■ **Exercise**
Print the listing in its entirety and exactly, leaving out images.

BEGIN

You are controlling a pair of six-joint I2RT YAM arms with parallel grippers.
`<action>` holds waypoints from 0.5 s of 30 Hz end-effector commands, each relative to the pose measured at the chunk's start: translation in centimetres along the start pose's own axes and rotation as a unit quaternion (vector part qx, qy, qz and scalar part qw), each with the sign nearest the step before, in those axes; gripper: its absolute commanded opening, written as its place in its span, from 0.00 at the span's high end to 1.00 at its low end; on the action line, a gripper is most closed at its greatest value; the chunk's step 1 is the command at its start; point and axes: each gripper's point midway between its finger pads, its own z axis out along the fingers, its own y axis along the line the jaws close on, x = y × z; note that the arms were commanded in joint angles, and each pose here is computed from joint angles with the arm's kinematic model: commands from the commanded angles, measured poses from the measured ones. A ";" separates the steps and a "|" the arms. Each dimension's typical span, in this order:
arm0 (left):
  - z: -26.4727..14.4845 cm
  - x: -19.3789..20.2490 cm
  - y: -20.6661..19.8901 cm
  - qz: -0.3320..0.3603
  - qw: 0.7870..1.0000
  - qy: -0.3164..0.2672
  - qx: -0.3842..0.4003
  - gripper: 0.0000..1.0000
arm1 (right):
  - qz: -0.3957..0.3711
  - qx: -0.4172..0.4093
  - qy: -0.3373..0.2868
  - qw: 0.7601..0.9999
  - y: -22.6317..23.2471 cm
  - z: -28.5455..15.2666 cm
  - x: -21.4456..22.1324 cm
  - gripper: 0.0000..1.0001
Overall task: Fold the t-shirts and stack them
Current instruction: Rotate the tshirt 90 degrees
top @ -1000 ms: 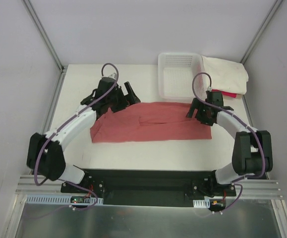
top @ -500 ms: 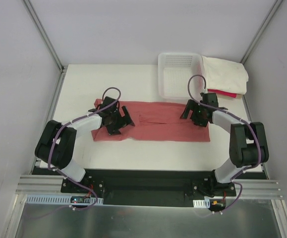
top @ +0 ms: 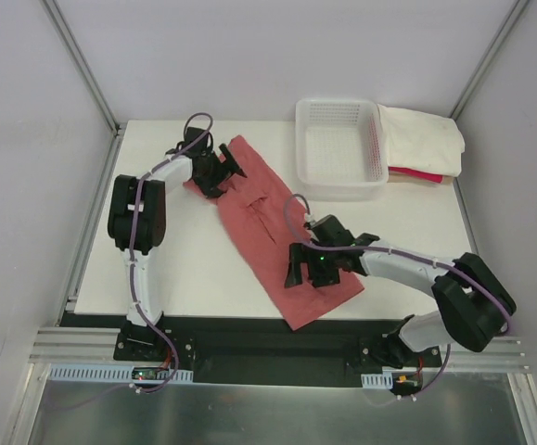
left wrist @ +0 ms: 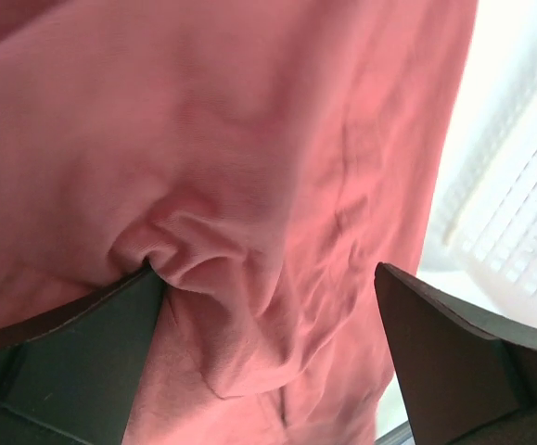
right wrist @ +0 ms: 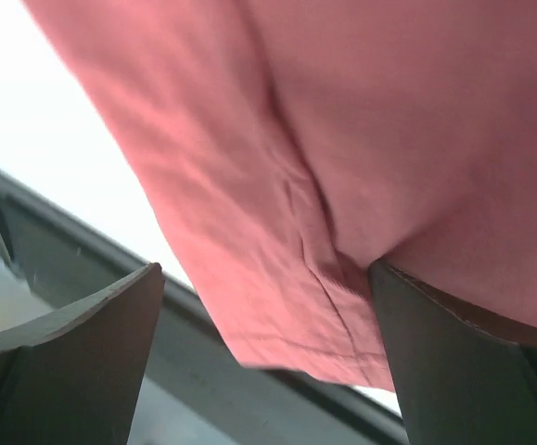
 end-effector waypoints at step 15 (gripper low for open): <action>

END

■ **Expected output**
You are controlling a pair of six-joint I2RT YAM arms with parallel grippers.
`<action>` holds waypoints from 0.5 s of 30 Hz end-effector commands, each relative to the pose measured at the chunk's start: translation in centimetres along the start pose's own axes and rotation as a unit quaternion (vector part qx, qy, qz and scalar part qw), each with the sign nearest the step before, in those axes; gripper: its absolute commanded opening, written as its place in its span, from 0.00 at the span's high end to 1.00 at its low end; on the action line, a gripper is most closed at its greatest value; the chunk's step 1 is the command at its start; point and axes: each gripper's point midway between its finger pads, its own z axis out along the fingers, its own y axis along the line the jaws close on, x = y × z; note that the arms were commanded in joint angles, and each pose here is computed from joint angles with the arm's kinematic model: commands from the commanded angles, measured poses from the measured ones. A ";" separates the steps and a "|" the arms. Each dimension's typical span, in this order:
arm0 (left):
  - z: -26.4727..14.4845 cm
  - x: -19.3789..20.2490 cm
  - y: -20.6661..19.8901 cm
  - qz: -0.3320..0.3603
  - qw: 0.7870..1.0000
  - qy: -0.3164..0.2672
  - qx: -0.3842..0.4003
  - gripper: 0.0000..1.0000
arm1 (right):
  - qz: -0.3957..0.3711
  - qx: -0.4172..0.4093
  - qy: -0.3373..0.2868
  - qw: 0.7601..0.9999
  - y: -22.6317..23.2471 cm
  - z: -28.5455..15.2666 cm
  - x: -21.4456..22.1324 cm
  - gripper: 0.0000..1.0001
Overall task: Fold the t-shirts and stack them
Current instruction: Rotate the tshirt 90 degrees
top @ -1000 ms: 
top @ -500 ms: 
top @ +0 ms: 
left wrist @ +0 ms: 
right wrist @ +0 ms: 
 end-effector waypoints at step 15 (gripper low for open): <action>

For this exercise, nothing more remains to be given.